▸ Problem requirements
Each line below that contains "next" counts once; report the total and nothing more.

BEGIN

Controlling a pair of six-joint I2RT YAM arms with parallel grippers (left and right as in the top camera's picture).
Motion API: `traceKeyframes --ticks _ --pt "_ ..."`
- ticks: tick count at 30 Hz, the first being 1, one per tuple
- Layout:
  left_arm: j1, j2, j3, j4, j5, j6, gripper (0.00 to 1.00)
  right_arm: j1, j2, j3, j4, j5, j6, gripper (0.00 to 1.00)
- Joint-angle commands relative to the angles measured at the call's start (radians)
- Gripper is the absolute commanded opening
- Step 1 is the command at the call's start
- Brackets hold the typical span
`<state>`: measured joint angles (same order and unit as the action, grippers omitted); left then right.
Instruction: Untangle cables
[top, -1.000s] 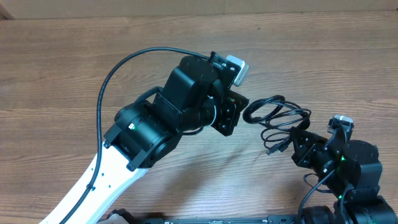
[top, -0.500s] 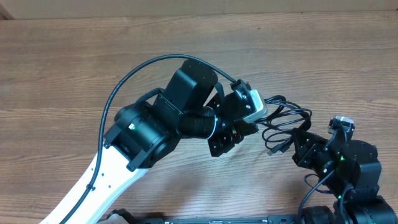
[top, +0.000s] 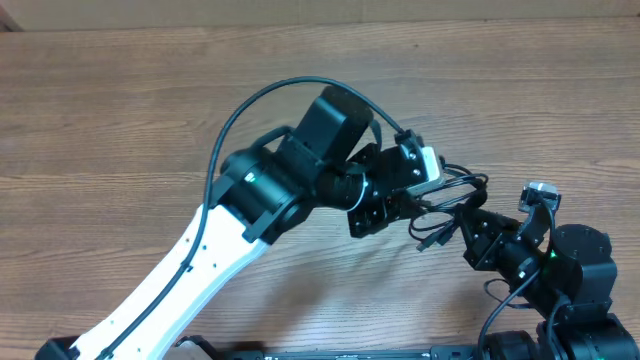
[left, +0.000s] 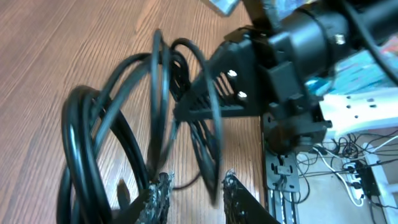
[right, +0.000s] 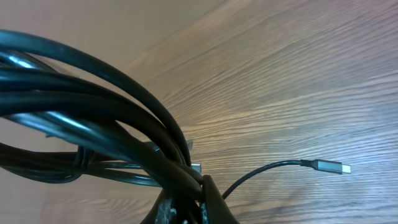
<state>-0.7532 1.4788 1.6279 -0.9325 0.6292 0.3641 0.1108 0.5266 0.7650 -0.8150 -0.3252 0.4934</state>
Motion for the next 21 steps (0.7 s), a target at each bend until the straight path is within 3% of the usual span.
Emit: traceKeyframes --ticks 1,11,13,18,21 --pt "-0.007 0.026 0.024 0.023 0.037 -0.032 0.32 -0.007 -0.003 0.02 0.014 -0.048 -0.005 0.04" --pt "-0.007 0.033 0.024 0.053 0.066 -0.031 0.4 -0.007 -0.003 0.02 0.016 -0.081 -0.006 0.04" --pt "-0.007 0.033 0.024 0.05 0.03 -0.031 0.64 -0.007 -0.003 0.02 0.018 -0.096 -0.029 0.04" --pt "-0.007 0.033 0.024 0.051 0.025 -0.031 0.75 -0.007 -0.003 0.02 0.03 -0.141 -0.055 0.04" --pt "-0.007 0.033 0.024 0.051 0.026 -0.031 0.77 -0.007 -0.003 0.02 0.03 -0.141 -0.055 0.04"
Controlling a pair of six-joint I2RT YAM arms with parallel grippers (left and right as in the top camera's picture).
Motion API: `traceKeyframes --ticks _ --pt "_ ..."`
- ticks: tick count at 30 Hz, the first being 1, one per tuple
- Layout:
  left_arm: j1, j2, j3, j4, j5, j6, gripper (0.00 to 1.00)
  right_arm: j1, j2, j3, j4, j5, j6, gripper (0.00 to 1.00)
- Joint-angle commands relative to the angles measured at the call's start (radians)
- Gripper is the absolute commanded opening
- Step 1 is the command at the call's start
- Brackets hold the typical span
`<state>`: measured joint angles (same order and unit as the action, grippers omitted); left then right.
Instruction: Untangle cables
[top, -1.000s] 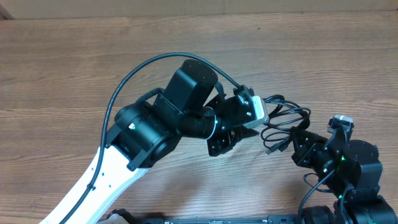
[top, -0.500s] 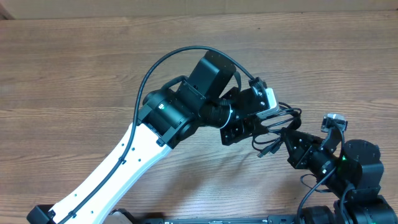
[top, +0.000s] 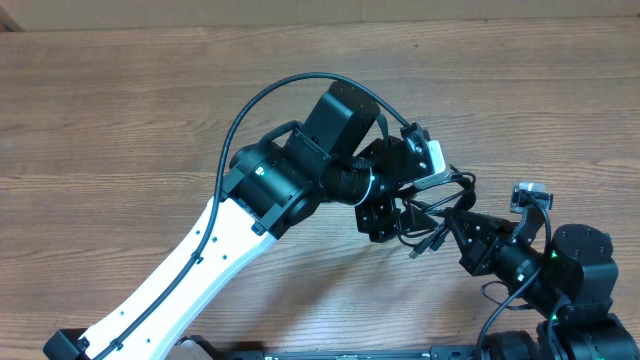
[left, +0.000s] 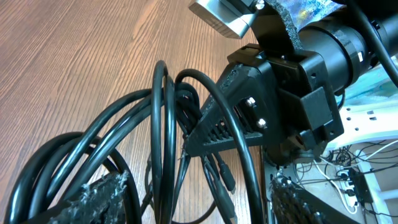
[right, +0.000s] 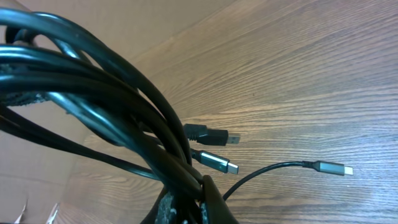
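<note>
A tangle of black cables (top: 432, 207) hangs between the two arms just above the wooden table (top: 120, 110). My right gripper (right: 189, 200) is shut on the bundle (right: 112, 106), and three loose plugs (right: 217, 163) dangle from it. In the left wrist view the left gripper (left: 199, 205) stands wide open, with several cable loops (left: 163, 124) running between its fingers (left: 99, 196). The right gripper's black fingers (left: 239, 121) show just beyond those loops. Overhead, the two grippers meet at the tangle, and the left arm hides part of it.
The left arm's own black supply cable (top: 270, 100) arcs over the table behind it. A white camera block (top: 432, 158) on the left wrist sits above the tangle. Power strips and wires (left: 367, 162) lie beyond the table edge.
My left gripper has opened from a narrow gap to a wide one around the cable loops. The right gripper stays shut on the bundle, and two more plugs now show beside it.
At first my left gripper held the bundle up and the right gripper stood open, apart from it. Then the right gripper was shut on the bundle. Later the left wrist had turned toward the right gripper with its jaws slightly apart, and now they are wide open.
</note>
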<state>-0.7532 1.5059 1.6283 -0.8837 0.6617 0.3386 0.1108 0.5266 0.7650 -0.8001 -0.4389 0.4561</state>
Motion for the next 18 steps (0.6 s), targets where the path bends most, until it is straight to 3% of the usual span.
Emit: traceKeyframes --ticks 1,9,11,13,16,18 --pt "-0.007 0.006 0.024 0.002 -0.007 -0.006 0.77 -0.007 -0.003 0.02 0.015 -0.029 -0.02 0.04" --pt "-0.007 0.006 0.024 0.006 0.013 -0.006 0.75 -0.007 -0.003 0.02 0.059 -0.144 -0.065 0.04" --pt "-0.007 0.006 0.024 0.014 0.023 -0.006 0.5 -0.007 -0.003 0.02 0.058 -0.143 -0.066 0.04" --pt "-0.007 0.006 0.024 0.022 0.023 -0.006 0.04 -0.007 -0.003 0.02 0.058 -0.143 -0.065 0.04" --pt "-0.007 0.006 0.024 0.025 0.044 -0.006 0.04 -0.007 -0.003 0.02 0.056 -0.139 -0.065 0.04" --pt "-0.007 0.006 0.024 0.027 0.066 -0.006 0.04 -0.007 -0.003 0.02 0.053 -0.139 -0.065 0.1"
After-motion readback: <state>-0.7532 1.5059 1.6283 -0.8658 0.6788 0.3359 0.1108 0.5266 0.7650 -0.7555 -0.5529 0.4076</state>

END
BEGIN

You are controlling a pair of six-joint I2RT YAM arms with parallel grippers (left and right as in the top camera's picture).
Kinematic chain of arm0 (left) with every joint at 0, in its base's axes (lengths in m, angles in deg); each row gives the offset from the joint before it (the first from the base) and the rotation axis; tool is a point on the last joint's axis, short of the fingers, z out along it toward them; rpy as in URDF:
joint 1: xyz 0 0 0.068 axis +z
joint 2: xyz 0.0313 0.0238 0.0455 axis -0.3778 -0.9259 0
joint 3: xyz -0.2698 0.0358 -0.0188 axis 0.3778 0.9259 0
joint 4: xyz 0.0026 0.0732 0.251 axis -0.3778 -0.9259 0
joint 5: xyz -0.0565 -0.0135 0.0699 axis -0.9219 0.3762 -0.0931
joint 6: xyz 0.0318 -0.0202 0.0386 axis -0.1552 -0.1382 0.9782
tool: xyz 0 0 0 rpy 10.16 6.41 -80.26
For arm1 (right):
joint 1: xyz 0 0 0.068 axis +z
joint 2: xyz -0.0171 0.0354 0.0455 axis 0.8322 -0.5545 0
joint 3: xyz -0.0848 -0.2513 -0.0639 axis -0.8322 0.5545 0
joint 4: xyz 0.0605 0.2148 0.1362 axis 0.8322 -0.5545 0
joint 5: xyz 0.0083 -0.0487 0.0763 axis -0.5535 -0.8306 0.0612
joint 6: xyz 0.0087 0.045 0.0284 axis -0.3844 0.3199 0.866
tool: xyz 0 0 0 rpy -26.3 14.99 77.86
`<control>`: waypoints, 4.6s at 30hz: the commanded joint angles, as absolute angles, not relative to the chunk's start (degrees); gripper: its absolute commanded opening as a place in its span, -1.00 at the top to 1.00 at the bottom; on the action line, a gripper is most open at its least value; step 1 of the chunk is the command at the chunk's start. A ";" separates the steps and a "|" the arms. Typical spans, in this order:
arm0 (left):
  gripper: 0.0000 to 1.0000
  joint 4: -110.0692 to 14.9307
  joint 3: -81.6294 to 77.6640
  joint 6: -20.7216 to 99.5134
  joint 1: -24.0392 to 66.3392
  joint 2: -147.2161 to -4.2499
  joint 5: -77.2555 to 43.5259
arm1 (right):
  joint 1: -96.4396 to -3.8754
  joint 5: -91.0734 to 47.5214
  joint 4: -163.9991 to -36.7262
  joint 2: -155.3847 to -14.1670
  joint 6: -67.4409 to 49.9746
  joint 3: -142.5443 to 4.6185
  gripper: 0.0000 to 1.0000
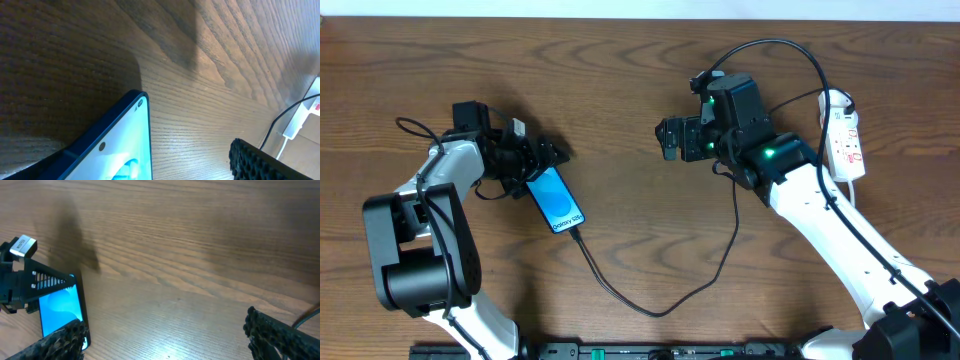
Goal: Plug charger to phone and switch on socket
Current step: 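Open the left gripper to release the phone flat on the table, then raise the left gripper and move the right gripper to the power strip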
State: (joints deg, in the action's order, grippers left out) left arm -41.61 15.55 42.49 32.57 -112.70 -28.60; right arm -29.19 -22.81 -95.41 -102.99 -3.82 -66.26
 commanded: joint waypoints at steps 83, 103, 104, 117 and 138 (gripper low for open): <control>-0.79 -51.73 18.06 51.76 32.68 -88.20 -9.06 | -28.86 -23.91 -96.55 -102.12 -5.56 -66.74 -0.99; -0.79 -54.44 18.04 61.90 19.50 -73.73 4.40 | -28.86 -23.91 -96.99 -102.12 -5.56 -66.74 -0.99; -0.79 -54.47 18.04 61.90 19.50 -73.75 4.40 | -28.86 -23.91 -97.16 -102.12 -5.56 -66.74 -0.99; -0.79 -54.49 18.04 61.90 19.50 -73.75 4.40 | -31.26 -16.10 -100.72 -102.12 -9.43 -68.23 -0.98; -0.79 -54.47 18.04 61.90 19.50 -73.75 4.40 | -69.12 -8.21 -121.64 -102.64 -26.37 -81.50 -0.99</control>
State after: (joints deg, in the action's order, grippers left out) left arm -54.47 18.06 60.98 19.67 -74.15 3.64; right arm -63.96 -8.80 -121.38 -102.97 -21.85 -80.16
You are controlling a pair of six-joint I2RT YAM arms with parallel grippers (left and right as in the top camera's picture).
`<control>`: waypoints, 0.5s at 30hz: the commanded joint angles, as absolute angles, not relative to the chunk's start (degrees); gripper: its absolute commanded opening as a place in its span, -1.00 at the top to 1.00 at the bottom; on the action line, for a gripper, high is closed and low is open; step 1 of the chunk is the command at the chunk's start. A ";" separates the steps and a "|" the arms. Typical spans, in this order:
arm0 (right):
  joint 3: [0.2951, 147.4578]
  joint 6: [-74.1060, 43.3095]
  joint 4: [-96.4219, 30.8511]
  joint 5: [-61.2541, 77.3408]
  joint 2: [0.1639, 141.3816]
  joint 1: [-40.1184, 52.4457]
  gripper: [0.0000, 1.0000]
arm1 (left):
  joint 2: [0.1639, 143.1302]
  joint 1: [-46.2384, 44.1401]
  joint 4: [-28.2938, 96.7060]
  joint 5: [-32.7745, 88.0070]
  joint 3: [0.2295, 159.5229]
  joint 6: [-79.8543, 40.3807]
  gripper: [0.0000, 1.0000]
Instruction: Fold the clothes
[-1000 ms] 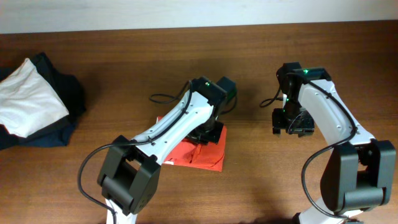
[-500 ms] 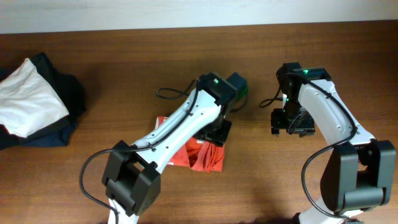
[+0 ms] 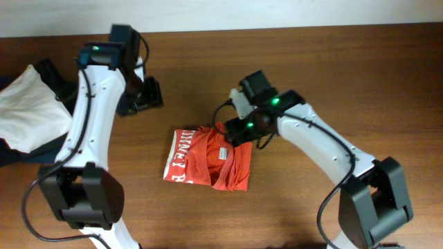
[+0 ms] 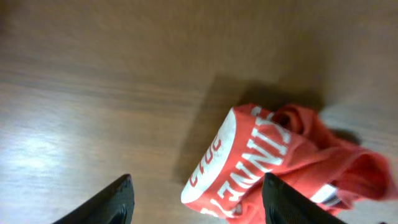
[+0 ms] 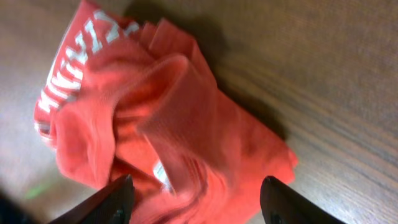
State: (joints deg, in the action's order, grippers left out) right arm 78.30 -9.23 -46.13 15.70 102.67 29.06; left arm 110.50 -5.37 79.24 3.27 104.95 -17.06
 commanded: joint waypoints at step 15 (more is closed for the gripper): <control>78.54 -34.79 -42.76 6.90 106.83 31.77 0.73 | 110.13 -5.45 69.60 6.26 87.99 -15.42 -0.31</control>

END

▸ Output
2